Source material:

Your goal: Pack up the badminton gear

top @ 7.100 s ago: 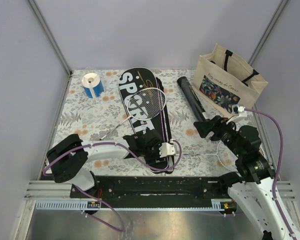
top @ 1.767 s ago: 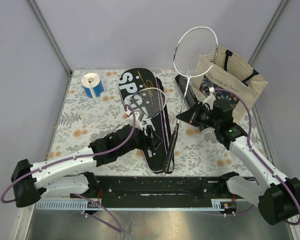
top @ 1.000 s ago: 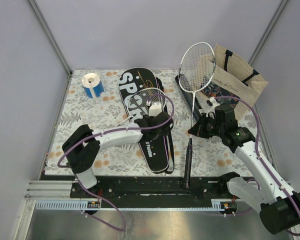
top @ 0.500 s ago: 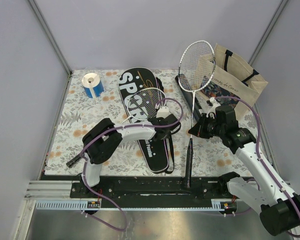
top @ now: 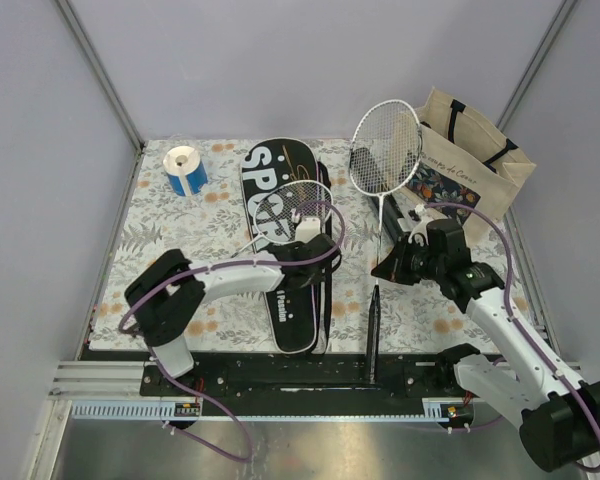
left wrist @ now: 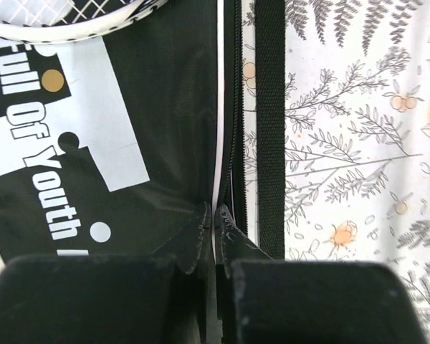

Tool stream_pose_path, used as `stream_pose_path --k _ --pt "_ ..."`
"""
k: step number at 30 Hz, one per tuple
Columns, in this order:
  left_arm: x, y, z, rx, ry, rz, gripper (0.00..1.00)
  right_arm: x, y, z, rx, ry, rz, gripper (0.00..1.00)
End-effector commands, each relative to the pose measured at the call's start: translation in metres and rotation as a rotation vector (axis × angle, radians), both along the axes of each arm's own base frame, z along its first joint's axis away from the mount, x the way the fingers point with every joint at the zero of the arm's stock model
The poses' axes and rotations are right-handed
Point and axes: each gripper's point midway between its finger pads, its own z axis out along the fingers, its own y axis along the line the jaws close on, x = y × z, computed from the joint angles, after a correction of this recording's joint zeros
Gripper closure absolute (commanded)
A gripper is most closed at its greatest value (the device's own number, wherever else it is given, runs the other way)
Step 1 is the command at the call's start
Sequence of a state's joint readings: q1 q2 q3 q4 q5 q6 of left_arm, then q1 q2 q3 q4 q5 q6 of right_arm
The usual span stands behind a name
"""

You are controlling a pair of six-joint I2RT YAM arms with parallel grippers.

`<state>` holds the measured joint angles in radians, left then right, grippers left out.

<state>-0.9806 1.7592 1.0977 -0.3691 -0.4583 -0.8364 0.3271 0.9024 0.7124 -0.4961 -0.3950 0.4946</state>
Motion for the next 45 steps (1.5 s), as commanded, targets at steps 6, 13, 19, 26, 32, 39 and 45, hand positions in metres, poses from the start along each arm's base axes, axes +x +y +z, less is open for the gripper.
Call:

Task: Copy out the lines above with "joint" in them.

Answer section:
End-effector commands, each relative to the pose measured at the call's start: translation in metres and rotation as a rotation vector (axis × angle, radians), both along the axes of each arm's own base frame, z along its first joint's axis away from the mount, x the way the fingers point with every joint at the zero of the arm's stock model
Point and axes: each gripper's point midway between its finger pads, its own z axis out along the fingers, its own y axis along the line the jaws close on, x = y × z, computed from the joint angles, after a correction of this recording's joint zeros
Sequence of a state's joint readings: q1 q2 q3 q4 q5 q6 of left_arm, then q1 q2 q3 q4 q5 q6 of right_arm
You are controlling a pair of six-joint I2RT YAM arms with parallel grippers.
`<state>` holds the measured joint angles in radians, left then right, grippers left out.

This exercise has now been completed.